The case targets Amazon’s European division along with four senior executives, marking one of the most significant tax-related investigations involving a global e-commerce platform in Europe.

Trial Push Despite Multi-Million Euro Settlement

The move comes even after Amazon reached a financial settlement with Italian tax authorities in December, agreeing to pay around ₹5,500 crore (€527 million), including interest, to resolve part of the dispute.

Typically, such settlements lead to the closure of criminal investigations. However, Milan prosecutors have opted to proceed, signaling a tougher stance on alleged corporate tax violations.

A preliminary hearing is expected in the coming months, where a judge will decide whether to formally indict the company and its executives or dismiss the case.

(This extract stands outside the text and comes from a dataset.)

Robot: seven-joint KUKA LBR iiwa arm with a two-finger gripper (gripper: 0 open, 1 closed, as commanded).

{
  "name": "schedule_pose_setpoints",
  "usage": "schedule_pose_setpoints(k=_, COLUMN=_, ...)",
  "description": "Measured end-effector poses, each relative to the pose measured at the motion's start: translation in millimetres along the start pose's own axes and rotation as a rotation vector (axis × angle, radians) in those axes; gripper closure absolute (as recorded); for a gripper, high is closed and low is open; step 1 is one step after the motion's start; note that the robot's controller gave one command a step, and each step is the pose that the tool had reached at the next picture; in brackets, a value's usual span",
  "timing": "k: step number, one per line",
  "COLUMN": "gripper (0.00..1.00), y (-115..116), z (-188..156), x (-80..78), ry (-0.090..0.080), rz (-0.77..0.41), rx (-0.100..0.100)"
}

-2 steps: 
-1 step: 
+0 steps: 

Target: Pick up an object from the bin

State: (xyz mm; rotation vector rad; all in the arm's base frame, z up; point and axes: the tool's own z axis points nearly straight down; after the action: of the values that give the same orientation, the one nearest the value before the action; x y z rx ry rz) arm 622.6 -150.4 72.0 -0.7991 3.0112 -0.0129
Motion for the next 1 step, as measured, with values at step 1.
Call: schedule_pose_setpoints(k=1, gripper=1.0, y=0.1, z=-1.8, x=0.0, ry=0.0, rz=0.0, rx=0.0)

Allegations of VAT Evasion Through Marketplace Sellers

At the center of the investigation are claims that Amazon’s platform enabled non-European Union sellers to avoid paying value-added tax (VAT) on goods sold to Italian consumers between 2019 and 2021.

Prosecutors allege that the company’s marketplace structure allowed thousands of foreign vendors—many reportedly based in China—to operate without fully disclosing their identities or tax obligations. This, authorities argue, led to substantial VAT losses for the Italian government.

Under Italian law, online platforms facilitating sales can be held partially liable if third-party sellers fail to comply with tax requirements, a key point in the prosecution’s case.

Italian Government Named as Affected Party

In their filing, prosecutors identified Italy’s Economy Ministry as the injured party, citing significant financial damage resulting from the alleged tax evasion.

Legal experts say the outcome of the case could have wide-ranging implications across the European Union, where VAT systems are harmonized and similar compliance rules apply to digital marketplaces.

Multiple Investigations Add to Pressure

The VAT probe is just one of several legal challenges facing Amazon in Italy. The European Public Prosecutor’s Office is reportedly examining additional tax-related issues covering more recent years.

Meanwhile, Milan authorities are pursuing separate investigations into alleged customs fraud linked to imports from China and whether Amazon maintained an undeclared “permanent establishment” in Italy—potentially exposing it to higher tax liabilities.

In a separate regulatory action, Italy’s data protection authority recently ordered an Amazon unit to stop using personal data from over 1,800 employees at a warehouse near Rome.

Amazon Denies Allegations

Amazon has consistently denied wrongdoing and indicated it will strongly contest the allegations in court if the case proceeds. The company has also warned that prolonged legal uncertainty could impact investor confidence and Italy’s appeal as a destination for international business.

Broader Impact on Europe’s Digital Economy

If the case moves to trial, it could become a landmark moment for the regulation of global e-commerce platforms in Europe. Governments across the region are increasingly scrutinizing how digital marketplaces handle tax compliance, especially in cross-border transactions.

With online retail continuing to expand, regulators are under mounting pressure to ensure that multinational platforms and third-party sellers adhere to the same tax rules as traditional businesses.